• _YOUR ASSIGNMENT_: For the data below, give again exactly the lines from the one containing "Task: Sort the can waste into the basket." through the one containing "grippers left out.", both ends included, and no others.
BEGIN EXTRACTED RECORDS
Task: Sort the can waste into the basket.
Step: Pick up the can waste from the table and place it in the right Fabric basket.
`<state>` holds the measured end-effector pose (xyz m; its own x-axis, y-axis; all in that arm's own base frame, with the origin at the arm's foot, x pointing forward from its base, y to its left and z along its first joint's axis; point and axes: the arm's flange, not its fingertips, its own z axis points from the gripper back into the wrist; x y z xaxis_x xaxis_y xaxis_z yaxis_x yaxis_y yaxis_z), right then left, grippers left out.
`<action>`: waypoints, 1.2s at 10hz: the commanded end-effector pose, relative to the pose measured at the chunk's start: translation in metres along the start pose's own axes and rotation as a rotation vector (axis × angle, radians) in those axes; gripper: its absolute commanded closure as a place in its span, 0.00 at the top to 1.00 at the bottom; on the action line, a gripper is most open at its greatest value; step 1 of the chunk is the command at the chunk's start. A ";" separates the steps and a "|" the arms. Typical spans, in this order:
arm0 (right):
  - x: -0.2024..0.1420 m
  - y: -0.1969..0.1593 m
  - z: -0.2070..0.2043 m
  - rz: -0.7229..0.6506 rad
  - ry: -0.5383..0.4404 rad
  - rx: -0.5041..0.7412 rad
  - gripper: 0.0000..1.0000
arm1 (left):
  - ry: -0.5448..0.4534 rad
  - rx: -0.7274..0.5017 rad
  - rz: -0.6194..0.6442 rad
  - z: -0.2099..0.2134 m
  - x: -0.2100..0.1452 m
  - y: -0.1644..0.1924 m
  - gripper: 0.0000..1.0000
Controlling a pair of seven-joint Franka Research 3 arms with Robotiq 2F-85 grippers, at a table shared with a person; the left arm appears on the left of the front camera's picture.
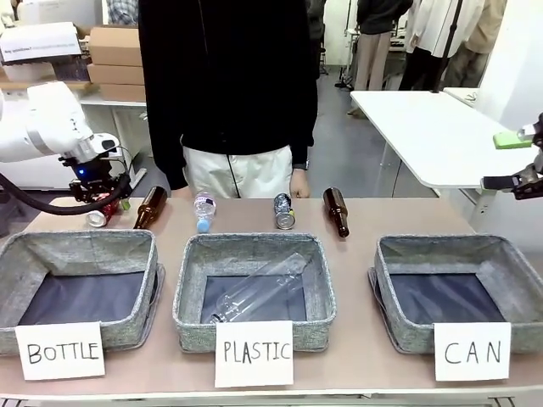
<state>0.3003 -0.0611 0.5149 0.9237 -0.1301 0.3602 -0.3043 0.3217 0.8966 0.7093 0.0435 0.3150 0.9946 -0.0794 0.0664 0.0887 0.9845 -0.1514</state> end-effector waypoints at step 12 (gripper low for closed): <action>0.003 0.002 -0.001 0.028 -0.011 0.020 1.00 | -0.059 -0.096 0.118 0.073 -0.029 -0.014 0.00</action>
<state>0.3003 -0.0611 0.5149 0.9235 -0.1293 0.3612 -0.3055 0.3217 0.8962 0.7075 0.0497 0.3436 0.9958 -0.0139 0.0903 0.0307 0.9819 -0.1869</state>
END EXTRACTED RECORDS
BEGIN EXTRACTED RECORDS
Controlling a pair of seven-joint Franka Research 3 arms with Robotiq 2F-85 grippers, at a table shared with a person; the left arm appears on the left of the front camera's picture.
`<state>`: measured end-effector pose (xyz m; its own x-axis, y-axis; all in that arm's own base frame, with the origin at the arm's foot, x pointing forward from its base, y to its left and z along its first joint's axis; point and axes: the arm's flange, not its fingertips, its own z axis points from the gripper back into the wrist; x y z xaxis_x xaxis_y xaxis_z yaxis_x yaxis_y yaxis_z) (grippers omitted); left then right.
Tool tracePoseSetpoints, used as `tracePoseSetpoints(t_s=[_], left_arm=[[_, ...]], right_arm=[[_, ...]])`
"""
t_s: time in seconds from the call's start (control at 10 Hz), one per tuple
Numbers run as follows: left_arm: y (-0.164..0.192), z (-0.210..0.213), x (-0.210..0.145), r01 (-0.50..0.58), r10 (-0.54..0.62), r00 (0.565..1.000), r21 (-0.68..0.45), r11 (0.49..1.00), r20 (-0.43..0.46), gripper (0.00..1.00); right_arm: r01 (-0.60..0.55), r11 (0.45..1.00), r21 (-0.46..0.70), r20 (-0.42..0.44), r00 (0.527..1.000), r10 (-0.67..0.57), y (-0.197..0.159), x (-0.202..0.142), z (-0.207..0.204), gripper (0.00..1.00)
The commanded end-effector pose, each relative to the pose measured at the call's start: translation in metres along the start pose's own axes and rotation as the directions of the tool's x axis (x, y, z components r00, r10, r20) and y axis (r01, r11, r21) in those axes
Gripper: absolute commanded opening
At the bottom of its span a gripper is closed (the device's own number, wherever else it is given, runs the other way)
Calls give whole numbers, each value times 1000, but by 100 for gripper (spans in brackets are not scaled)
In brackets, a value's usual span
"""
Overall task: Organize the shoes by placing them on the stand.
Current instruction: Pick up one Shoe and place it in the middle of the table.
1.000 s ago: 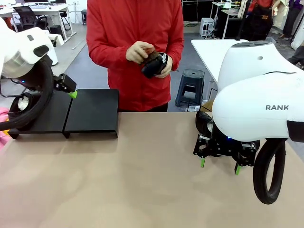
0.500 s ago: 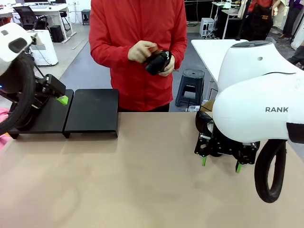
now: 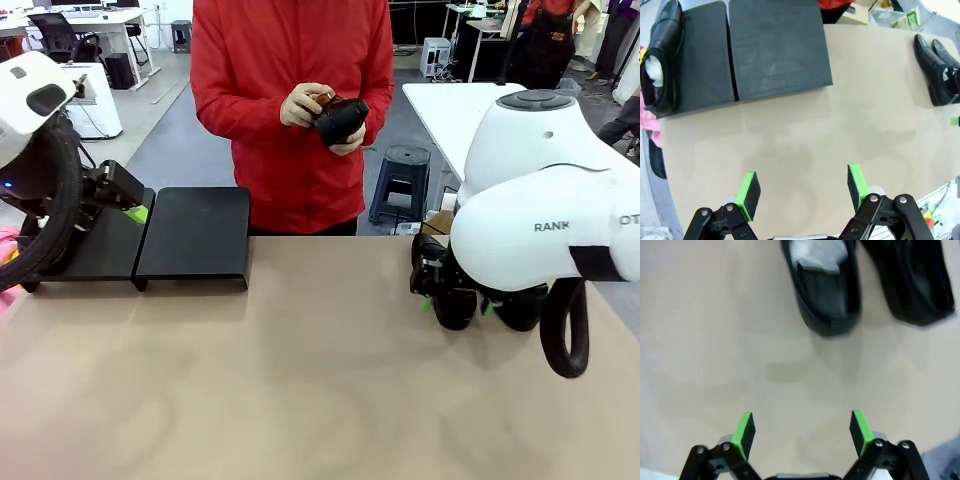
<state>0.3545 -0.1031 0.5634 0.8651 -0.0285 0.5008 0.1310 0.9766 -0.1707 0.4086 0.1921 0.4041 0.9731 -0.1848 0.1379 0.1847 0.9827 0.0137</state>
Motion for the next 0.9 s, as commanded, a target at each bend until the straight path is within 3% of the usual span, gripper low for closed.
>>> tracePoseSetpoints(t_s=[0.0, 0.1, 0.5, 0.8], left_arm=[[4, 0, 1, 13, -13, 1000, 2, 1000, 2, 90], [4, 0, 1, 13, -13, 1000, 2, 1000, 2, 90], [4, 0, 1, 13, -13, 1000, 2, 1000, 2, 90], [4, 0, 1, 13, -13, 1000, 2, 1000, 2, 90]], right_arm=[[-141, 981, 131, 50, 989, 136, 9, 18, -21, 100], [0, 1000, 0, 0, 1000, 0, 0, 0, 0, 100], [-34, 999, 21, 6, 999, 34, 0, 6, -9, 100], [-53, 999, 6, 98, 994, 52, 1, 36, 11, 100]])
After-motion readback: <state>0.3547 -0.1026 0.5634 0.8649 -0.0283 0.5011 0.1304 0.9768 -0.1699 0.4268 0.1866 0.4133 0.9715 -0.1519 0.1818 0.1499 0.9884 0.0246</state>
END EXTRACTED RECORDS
• _WRITTEN ANSWER_:
Task: Sort the can waste into the basket.
Step: Pick up the can waste from the table and place it in the right Fabric basket.
`<state>` holds the measured end-effector pose (xyz m; its own x-axis, y-axis; all in that arm's own base frame, with the origin at the arm's foot, x pointing forward from its base, y to its left and z along its first joint's axis; point and axes: the arm's flange, not its fingertips, its own z axis points from the gripper back into the wrist; x y z xaxis_x xaxis_y xaxis_z yaxis_x yaxis_y yaxis_z), right then left, grippers left out.

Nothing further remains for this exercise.